▸ WHAT TO PRODUCE: Reproduce the lines below exactly. Begin with the first, end with the line containing "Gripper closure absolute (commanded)", and leave out the pictures.

[Data extracted from a collection]

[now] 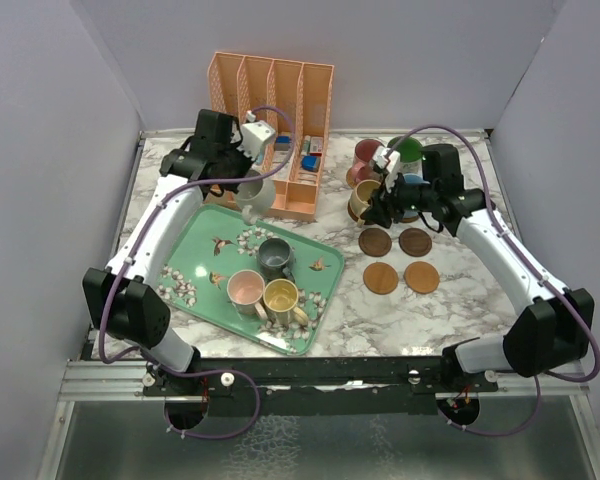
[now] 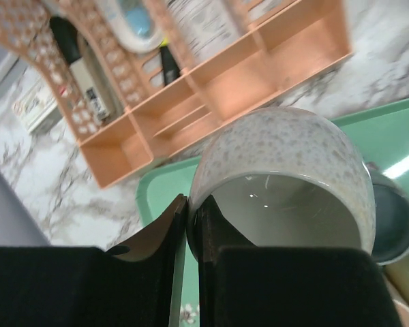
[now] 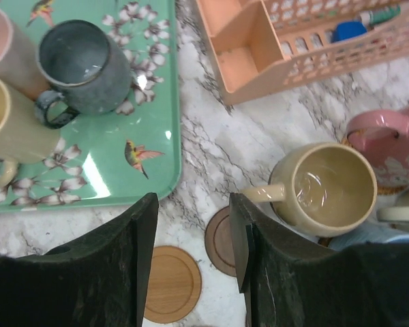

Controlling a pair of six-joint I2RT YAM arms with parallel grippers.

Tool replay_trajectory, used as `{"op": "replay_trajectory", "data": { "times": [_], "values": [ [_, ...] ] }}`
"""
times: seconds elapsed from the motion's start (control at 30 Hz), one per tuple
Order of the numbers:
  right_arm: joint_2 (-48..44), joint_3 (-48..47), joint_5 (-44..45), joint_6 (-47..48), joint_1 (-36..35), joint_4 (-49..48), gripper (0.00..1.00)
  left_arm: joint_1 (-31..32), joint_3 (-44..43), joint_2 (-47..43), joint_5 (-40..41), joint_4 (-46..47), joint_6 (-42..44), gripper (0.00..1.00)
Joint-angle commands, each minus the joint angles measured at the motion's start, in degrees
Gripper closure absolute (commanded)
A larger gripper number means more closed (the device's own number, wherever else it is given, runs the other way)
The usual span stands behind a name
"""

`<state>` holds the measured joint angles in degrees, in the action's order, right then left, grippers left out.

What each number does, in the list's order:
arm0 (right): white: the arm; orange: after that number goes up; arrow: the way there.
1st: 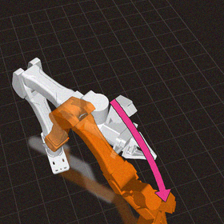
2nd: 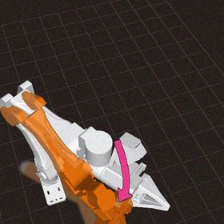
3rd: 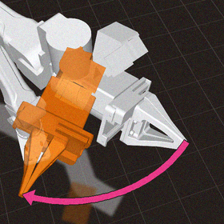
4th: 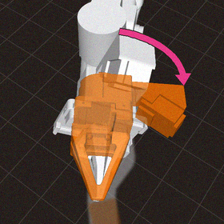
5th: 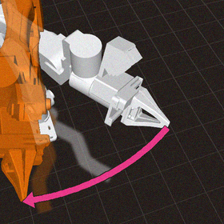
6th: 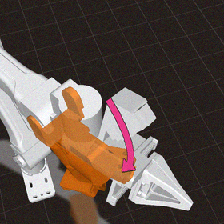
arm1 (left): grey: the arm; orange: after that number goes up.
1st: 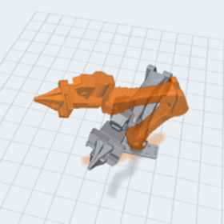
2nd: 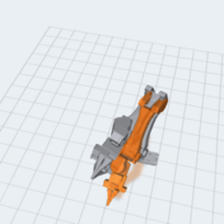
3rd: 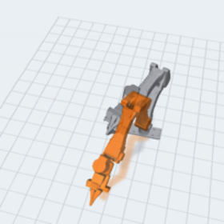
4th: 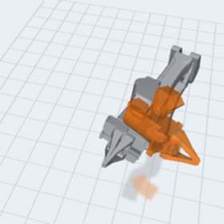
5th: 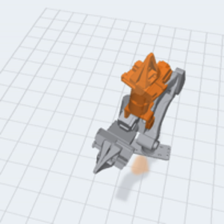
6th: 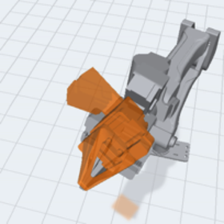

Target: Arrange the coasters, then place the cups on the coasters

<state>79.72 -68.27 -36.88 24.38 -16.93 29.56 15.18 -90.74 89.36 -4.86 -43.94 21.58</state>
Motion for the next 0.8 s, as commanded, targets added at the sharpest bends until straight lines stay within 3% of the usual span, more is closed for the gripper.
{"op": "replay_trajectory", "data": {
  "times": [0.0, 0.2, 0.37, 0.5, 0.57, 0.77],
  "values": [
    [-4.90, -1.51, -11.90, 9.35, -0.30, 2.27, 0.53, 6.57, -5.77, 2.07, -4.13, 1.59, -0.39, 1.00],
    [-9.14, -2.84, -20.32, 19.69, -1.44, 7.07, 0.49, 11.84, -12.16, 7.41, -7.41, 1.07, -2.60, 1.00],
    [-9.41, -4.16, -20.97, 23.27, -3.34, 10.22, 0.39, 15.94, -15.73, 12.44, -10.09, 0.48, -3.55, 1.00],
    [-9.94, -2.65, -20.06, 23.84, -4.31, 10.07, 0.37, 18.26, -17.52, 14.92, -10.13, 0.39, -3.55, 1.00],
    [-10.46, -0.57, -17.49, 20.48, -4.31, 6.74, 0.37, 19.17, -18.43, 16.09, -9.48, 0.37, -4.41, 1.00],
    [-11.41, 5.93, -0.15, -4.01, -4.30, -8.60, 0.43, 21.25, -19.36, 18.15, -6.73, 1.77, -9.90, 1.00]
  ]
}}
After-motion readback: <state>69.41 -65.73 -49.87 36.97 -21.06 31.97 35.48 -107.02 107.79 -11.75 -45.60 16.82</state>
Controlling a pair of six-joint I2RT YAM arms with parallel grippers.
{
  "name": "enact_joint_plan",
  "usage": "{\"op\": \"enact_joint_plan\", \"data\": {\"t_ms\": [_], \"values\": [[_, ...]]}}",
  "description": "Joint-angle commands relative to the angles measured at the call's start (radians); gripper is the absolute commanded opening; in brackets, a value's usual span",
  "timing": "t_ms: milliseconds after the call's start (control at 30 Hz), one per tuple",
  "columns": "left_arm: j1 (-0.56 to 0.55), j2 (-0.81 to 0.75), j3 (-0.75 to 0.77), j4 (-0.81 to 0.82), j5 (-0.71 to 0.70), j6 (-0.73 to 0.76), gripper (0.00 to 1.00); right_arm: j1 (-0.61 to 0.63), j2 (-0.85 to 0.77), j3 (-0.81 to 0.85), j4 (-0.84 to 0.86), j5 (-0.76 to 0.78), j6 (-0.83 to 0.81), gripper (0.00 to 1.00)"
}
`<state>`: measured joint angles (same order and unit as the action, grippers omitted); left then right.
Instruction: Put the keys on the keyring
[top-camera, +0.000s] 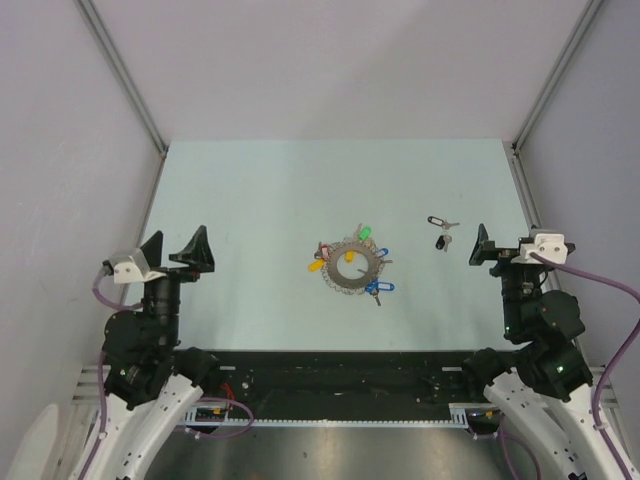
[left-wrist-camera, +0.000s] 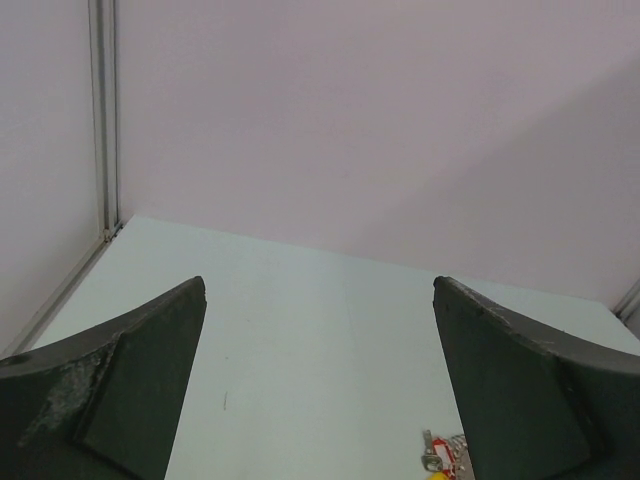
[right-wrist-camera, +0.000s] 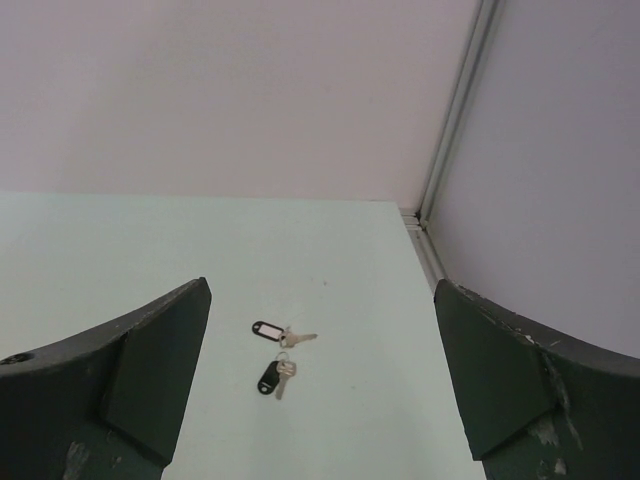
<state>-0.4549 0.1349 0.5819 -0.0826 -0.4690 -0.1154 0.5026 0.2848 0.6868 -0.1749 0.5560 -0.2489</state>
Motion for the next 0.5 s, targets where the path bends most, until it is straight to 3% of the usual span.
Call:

▸ EXERCISE SOLUTION:
[now] 
[now] 
[now] 

Controlling a pair of six-joint I2RT YAM arms with parallel grippers.

Tool replay_trajectory, used as `{"op": "replay_trajectory", "data": { "times": [_], "values": [ [_, ...] ] }}`
"""
times: seconds elapsed from the motion's start (control at 30 Hz), one per tuple
Order of the numbers:
  right_arm: joint_2 (-48..44), joint_3 (-48..47), joint_5 (-44..45), joint_6 (-47..48), joint_1 (-36..35), joint_4 (-49..48), gripper (0.00..1.00)
  left_arm: joint_1 (-31..32), joint_3 (-44..43), joint_2 (-47..43), joint_5 (-40..41), joint_4 (-46..47), joint_6 (-42..44), gripper (0.00..1.00)
Joint-angle commands, each minus the joint angles measured at the motion's start, in degrees
Gripper closure absolute (commanded)

That completes the answer to the exercise.